I have but slight confidence in the results heretofore
given. The difficulties which attend the obtaining
the ash in a proper condition, and the fact that
the products of all the organs and parts of the
plants have been analysed together, must necessarily
impair the accuracy of the experiments, and render
the inferences drawn from them of uncertain value.
Much, indeed I may say almost everything, still
remains to be done in this department of agricultural
chemistry.
Weight of wheat as an index
to its value.—Much has been said in
regard to the relative weights
of the bushel of wheat of different
varieties or under different
modes of culture.
As ordinarily determined, this weight ranges from fifty-six to sixty-five or sixty-six pounds, being in a few cases set down somewhat higher. It is said also that the bushel of wheat weighs less in some years than it does in others, and that the difference often amounts to two, or three, or even four pounds. Though this may seem of comparatively little consequence for a few bushels, yet, for the aggegate of the wheat crop of the United States, or for a State, or even a county, it makes a great difference. Thus, were we to estimate the product of one year in the United States at one hundred and ten million bushels, weighing fifty-six pounds to the bushel, and another year at one hundred and eight million bushels, weighing sixty-two pounds, the difference in favor of the latter, though the least in quantity, would amount to five hundred and thirty-six million pounds in weight, or more than one million and a quarter of barrels of flour.—(Report of the American Commissioner of Patents for 1847, p. 117.)

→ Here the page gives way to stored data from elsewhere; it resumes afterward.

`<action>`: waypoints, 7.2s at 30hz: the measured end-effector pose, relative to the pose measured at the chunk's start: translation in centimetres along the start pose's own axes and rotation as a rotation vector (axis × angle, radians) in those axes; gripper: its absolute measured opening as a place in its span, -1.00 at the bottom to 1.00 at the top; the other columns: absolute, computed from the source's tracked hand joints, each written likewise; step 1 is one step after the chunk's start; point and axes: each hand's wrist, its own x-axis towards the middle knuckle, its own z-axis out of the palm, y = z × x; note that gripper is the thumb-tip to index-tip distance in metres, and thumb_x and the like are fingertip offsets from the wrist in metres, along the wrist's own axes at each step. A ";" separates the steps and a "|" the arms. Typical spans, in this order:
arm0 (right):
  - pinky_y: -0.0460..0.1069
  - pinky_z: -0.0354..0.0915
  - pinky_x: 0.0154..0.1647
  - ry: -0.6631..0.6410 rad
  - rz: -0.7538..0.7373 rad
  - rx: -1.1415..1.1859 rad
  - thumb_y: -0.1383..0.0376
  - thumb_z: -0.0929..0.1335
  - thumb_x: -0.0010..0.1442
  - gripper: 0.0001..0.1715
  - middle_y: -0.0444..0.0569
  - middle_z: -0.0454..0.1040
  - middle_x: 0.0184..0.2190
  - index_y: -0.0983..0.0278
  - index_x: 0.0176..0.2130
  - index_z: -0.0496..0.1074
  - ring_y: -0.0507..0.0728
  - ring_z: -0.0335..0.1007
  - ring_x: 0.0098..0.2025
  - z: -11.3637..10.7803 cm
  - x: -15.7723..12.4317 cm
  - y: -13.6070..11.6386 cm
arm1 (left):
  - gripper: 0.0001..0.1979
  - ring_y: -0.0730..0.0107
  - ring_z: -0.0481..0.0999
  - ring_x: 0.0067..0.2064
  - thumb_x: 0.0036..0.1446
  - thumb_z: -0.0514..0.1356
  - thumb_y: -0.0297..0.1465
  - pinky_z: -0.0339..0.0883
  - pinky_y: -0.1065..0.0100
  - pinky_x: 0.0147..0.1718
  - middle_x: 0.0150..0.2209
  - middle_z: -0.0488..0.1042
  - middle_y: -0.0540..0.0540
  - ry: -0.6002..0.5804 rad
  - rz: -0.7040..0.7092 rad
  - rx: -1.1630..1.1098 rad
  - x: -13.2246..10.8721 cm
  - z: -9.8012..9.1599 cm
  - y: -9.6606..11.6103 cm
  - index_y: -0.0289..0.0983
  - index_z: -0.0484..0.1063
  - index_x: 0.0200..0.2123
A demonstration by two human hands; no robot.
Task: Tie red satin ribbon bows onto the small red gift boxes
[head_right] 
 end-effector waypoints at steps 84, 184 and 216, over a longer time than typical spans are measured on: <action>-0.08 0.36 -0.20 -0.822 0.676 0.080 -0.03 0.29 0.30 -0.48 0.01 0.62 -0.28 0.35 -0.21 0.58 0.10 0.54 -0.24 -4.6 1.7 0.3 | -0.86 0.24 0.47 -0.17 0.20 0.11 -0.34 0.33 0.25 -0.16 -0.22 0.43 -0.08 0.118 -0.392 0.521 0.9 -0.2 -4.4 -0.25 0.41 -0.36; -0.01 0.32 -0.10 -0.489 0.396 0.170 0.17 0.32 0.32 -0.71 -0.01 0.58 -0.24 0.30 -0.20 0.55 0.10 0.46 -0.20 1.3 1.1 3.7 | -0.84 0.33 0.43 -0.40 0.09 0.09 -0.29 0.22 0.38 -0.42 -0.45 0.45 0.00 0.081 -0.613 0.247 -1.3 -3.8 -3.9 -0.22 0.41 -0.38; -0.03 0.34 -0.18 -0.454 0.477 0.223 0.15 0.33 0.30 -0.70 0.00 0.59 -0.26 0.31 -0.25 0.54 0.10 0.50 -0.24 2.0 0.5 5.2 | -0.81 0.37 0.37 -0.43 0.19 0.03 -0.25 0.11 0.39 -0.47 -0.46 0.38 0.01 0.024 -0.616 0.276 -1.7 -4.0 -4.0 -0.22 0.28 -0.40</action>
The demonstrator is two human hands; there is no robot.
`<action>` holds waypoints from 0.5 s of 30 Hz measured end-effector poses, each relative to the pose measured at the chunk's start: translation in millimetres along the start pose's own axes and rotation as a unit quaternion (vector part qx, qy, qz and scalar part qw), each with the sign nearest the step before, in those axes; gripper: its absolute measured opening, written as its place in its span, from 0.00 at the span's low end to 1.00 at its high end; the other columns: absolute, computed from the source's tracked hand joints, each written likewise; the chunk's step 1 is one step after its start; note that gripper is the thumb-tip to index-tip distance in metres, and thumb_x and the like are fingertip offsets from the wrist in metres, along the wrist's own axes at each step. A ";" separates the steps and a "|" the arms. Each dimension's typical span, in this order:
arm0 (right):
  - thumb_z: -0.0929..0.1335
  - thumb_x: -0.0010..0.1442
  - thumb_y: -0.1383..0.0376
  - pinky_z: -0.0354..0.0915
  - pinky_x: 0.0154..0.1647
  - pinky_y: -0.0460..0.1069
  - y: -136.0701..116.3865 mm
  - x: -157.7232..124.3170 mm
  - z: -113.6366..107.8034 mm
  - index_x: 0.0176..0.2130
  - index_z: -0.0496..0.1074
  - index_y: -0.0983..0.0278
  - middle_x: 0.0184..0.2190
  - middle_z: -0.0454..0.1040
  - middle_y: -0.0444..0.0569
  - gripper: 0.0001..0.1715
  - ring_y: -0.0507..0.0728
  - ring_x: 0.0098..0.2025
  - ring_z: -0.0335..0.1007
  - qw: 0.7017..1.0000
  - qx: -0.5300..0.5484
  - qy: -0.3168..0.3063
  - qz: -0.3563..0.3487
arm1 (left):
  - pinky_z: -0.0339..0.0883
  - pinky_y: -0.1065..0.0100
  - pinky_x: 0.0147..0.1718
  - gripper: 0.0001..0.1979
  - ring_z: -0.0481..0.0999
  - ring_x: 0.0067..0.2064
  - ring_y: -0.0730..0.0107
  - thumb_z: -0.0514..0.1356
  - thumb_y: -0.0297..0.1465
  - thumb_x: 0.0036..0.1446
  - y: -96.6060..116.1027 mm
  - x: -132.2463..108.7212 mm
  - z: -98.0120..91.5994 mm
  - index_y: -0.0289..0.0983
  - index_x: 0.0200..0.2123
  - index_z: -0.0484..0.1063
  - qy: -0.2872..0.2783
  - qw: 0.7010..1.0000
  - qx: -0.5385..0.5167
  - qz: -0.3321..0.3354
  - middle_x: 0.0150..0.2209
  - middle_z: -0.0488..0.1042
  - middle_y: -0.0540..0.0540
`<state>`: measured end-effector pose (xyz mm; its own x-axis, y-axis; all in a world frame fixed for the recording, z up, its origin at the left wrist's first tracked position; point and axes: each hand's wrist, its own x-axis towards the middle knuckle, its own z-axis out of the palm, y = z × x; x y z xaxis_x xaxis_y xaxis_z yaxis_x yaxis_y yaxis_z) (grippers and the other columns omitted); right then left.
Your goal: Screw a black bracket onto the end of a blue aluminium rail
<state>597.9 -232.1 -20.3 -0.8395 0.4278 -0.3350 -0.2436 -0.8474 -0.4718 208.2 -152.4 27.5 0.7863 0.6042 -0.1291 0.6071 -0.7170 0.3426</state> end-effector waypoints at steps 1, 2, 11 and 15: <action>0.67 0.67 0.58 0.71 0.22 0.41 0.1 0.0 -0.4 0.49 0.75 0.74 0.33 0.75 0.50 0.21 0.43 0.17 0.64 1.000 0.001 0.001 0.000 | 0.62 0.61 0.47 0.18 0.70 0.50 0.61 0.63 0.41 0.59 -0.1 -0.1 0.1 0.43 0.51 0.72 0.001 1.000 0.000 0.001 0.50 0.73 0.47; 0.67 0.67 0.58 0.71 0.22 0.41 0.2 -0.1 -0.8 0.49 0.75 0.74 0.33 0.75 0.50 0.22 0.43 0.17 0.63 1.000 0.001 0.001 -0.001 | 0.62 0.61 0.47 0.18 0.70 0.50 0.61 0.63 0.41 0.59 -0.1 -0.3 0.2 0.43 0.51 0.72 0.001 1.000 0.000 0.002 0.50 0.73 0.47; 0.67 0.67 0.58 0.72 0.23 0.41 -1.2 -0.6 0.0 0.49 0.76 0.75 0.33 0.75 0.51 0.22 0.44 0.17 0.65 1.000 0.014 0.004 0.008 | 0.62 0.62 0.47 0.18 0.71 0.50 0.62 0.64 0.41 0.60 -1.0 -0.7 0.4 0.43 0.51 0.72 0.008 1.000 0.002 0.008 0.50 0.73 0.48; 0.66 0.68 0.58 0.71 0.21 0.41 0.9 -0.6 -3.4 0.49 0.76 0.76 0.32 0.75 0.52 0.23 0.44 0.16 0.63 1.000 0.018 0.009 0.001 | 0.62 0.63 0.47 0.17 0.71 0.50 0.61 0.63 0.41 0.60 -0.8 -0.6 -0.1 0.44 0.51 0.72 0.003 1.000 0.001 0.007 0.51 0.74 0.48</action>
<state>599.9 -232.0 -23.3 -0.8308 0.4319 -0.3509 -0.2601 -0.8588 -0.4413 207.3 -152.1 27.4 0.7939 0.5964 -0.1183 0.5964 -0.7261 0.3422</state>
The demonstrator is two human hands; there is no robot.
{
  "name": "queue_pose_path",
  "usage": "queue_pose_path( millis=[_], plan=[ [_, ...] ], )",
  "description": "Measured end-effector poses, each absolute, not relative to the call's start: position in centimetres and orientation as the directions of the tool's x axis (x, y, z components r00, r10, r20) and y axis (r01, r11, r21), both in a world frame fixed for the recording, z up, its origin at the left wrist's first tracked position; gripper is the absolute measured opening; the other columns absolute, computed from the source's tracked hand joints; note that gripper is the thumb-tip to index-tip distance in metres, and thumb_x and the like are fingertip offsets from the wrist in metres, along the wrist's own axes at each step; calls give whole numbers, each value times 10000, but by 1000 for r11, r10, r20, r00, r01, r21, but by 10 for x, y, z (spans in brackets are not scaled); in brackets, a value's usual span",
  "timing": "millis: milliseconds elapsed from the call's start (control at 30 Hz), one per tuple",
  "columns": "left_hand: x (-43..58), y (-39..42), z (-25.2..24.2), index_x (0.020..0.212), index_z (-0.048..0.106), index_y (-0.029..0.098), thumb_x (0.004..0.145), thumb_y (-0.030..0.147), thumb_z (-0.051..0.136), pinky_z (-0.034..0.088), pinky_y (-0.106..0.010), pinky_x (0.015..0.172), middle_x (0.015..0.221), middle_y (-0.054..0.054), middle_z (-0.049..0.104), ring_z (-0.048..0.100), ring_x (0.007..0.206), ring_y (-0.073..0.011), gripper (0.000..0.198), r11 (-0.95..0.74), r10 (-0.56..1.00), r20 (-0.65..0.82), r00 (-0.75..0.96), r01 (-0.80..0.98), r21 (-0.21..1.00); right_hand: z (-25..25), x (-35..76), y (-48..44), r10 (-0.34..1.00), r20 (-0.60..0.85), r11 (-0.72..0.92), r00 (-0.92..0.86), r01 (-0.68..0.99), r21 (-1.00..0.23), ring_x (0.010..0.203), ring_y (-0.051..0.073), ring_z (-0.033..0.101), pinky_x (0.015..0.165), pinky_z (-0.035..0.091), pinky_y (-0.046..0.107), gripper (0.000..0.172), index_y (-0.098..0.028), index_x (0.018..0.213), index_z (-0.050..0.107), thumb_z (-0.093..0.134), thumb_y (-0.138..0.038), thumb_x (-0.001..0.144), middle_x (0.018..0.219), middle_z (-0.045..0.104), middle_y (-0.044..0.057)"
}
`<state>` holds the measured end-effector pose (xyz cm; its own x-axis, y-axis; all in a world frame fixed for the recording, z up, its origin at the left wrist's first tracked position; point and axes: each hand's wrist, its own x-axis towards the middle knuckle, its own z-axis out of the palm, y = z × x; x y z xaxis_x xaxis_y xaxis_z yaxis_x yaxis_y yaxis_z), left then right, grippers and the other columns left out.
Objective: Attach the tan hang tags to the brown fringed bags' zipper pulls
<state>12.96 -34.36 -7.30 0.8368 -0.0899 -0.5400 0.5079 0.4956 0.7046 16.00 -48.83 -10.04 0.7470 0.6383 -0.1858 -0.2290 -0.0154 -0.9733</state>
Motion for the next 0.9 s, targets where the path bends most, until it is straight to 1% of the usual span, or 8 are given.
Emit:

It may be remarked, however, that it is not after all so easy to determine with accuracy the weight of a bushel of wheat, nor to decide upon the circumstances which have an influence in increasing the density of a grain of wheat. If the microscopical representations of wheat are to be relied on, it is probable that the increase in the density of wheat depends upon the increase in the proportion of gluten. I have found in several cases that, the proportion of water being the same, those samples of wheat which contain the largest proportion of gluten exhibit the highest specific gravity, or, in other words, will yield the greatest number of pounds to the bushel. But the weight of wheat will be influenced by the proportion of water which it contains; the drier the grain, the greater is its density; a fact which may account for the difference which has been observed in the weight of wheat in different seasons. If this is the cause, the calculation above given in reference to the United States is fallacious—but if the amount of gluten is actually, instead of relatively, increased by peculiarities in seasons, it is no doubt correct.
I have devised a series of
experiments to test the accuracy of the
statements made upon this
point, but have not yet had leisure to
complete them.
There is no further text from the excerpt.